Re: [PATCH v3] btrfs: handle dynamically reappearing missing device

From: Anand Jain <anand.jain@oracle.com>
To: Nikolay Borisov <nborisov@suse.com>, linux-btrfs@vger.kernel.org
Subject: Re: [PATCH v3] btrfs: handle dynamically reappearing missing device
Date: Mon, 18 Dec 2017 21:37:45 +0800	[thread overview]
Message-ID: <27282a26-e0fe-3ab8-493e-924c0ec4b5a6@oracle.com> (raw)
In-Reply-To: <59867b1d-4e24-2a7f-6e99-d10bc068d919@suse.com>

On 12/18/2017 08:01 PM, Nikolay Borisov wrote:
> 
> 
> On 17.12.2017 05:04, Anand Jain wrote:
>> If the device is not present at the time of (-o degrade) mount,
>> the mount context will create a dummy missing struct btrfs_device.
>> Later this device may reappear after the FS is mounted and
>> then device is included in the device list but it missed the
>> open_device part. So this patch handles that case by going
>> through the open_device steps which this device missed and finally
>> adds to the device alloc list.
>>
>> So now with this patch, to bring back the missing device user can run,
>>
>>     btrfs dev scan <path-of-missing-device>
>>
>> Without this kernel patch, even though 'btrfs fi show' and 'btrfs
>> dev ready' would tell you that missing device has reappeared
>> successfully but actually in kernel FS layer it didn't.
>>
>> Signed-off-by: Anand Jain <anand.jain@oracle.com>
>> ---
>> This patch needs:
>>   [PATCH 0/4]  factor __btrfs_open_devices()
>> v3:
>> The check for missing in the device_list_add() is now a another
>> patch as its not related.
>>   btrfs: fix inconsistency during missing device rejoin
>>
>> v2:
>> Add more comments.
>> Add more change log.
>> Add to check if device missing is set, to handle the case
>> dev open fail and user will rerun the dev scan.
>>
>>   fs/btrfs/volumes.c | 57 ++++++++++++++++++++++++++++++++++++++++++++++++++++--
>>   1 file changed, 55 insertions(+), 2 deletions(-)
>>
>> diff --git a/fs/btrfs/volumes.c b/fs/btrfs/volumes.c
>> index 93d65c72b731..5c3190c65f81 100644
>> --- a/fs/btrfs/volumes.c
>> +++ b/fs/btrfs/volumes.c
>> @@ -812,8 +812,61 @@ static noinline int device_list_add(const char *path,
>>   		rcu_string_free(device->name);
>>   		rcu_assign_pointer(device->name, name);
>>   		if (test_bit(BTRFS_DEV_STATE_MISSING, &device->dev_state)) {
>> -			fs_devices->missing_devices--;
>> -			clear_bit(BTRFS_DEV_STATE_MISSING, &device->dev_state);
>> +			int ret;
>> +			struct btrfs_fs_info *fs_info = fs_devices->fs_info;
>> +			fmode_t fmode = FMODE_READ | FMODE_WRITE | FMODE_EXCL;
>> +
>> +			if (btrfs_super_flags(disk_super) &
>> +					BTRFS_SUPER_FLAG_SEEDING)
>> +				fmode &= ~FMODE_WRITE;
>> +
>> +			/*
>> +			 * Missing can be set only when FS is mounted.
>> +			 * So here its always fs_devices->opened > 0 and most
>> +			 * of the struct device members are already updated by
>> +			 * the mount process even if this device was missing, so
>> +			 * now follow the normal open device procedure for this
>> +			 * device. The scrub will take care of filling the
> 
> So how is scrub supposed to be initiated - automatically or by the user
> since it's assumed he will have seen the message that a device has been
> added? Reading the comment I'd expect scrub is kicked automatically.
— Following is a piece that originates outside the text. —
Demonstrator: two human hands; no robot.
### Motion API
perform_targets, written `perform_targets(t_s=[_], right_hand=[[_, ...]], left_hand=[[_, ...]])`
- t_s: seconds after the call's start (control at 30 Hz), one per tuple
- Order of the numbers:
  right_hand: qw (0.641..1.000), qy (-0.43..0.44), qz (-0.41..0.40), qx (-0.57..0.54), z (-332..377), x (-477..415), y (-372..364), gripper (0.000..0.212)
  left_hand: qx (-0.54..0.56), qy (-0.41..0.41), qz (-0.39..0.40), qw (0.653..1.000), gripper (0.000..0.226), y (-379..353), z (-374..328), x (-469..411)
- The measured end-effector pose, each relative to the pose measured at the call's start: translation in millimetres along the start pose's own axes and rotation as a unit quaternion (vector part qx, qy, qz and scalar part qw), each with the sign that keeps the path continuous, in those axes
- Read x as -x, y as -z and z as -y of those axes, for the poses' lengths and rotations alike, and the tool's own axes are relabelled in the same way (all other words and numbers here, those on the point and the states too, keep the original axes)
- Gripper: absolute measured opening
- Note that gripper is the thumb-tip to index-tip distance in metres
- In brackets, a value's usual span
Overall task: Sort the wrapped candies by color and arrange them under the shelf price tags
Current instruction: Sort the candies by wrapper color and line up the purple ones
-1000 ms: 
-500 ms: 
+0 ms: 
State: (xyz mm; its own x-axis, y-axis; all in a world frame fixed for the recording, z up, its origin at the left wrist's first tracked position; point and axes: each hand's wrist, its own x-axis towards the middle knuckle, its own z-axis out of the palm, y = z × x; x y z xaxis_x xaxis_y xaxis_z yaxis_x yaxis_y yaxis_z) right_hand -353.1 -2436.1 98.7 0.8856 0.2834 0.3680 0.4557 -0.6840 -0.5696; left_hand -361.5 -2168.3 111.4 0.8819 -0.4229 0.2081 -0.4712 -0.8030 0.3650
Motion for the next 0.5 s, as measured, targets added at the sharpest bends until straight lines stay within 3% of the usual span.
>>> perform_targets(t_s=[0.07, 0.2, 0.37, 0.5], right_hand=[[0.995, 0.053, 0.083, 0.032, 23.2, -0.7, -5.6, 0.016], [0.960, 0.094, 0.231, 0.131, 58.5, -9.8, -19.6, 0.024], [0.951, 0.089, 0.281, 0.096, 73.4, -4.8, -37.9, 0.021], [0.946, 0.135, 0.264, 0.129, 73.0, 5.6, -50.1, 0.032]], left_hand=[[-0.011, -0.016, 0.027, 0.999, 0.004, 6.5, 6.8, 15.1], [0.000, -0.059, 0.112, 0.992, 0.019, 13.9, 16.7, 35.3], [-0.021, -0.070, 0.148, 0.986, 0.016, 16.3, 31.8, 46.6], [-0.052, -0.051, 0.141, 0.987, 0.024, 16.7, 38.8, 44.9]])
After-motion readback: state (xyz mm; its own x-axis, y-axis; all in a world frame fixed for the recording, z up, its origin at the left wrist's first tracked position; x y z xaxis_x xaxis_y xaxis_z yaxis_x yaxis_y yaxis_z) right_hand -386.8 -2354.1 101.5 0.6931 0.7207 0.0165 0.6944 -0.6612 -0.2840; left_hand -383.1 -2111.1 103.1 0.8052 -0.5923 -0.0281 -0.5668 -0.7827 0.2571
  Oh. Right. it isn't a good idea to reset degraded option (below) in
  this thread, instead let scrub do it. Then user can notice too. In fact
  even if all the devices are present but if chunks does not match to
  what user has configured for, then its a degraded volume.

  When I was resetting the degraded option below. I had that question,
  but now the thought process and reasoning is satisfying. Will update.
  Thanks.

>> +			 * missing stripes for raid56 and balance for raid1 and
>> +			 * raid10.
>> +			 */
>> +			ASSERT(fs_devices->opened);
>> +			mutex_lock(&fs_devices->device_list_mutex);
>> +			mutex_lock(&fs_info->chunk_mutex);
>> +			/*
>> +			 * As of now do not fail the dev scan thread for the
>> +			 * reason that btrfs_open_one_device() fails and keep
>> +			 * the legacy dev scan requisites as it is.
>> +			 * And reset missing only if open is successful, as
>> +			 * user can rerun dev scan after fixing the device
>> +			 * for which the device open (below) failed.
>> +			 */
>> +			ret = btrfs_open_one_device(fs_devices, device, fmode,
>> +							fs_info->bdev_holder);
>> +			if (!ret) {
>> +				fs_devices->missing_devices--;
>> +				clear_bit(BTRFS_DEV_STATE_MISSING,
>> +							&device->dev_state);
>> +				btrfs_clear_opt(fs_info->mount_opt, DEGRADED);  <-- 

>> +				btrfs_warn(fs_info,
>> +					"BTRFS: device %s devid %llu joined\n",
>> +					path, devid);
> 
> why do we have to warn, this is considered to be a "good" thing so
> perhaps btrfs_info?

  you are right, it should be btrfs_info. Will change.

>> +			}
>> +
>> +			if (test_bit(BTRFS_DEV_STATE_WRITEABLE,
>> +				     &device->dev_state) &&
> 
> Can a device that is missing really be writable? So we have 2 cases
> where we add a missing device:
> 
> 1. Is via add_missing_dev which sets dev_state_missing so writable will
> be false.
> 
> 2. In read_one_dev when we have successfully found the device from
> btrfs_find_device but it doesn't have a ->bdev member, in which case we
> don't really clear the writable fact (but perhaps we should) ?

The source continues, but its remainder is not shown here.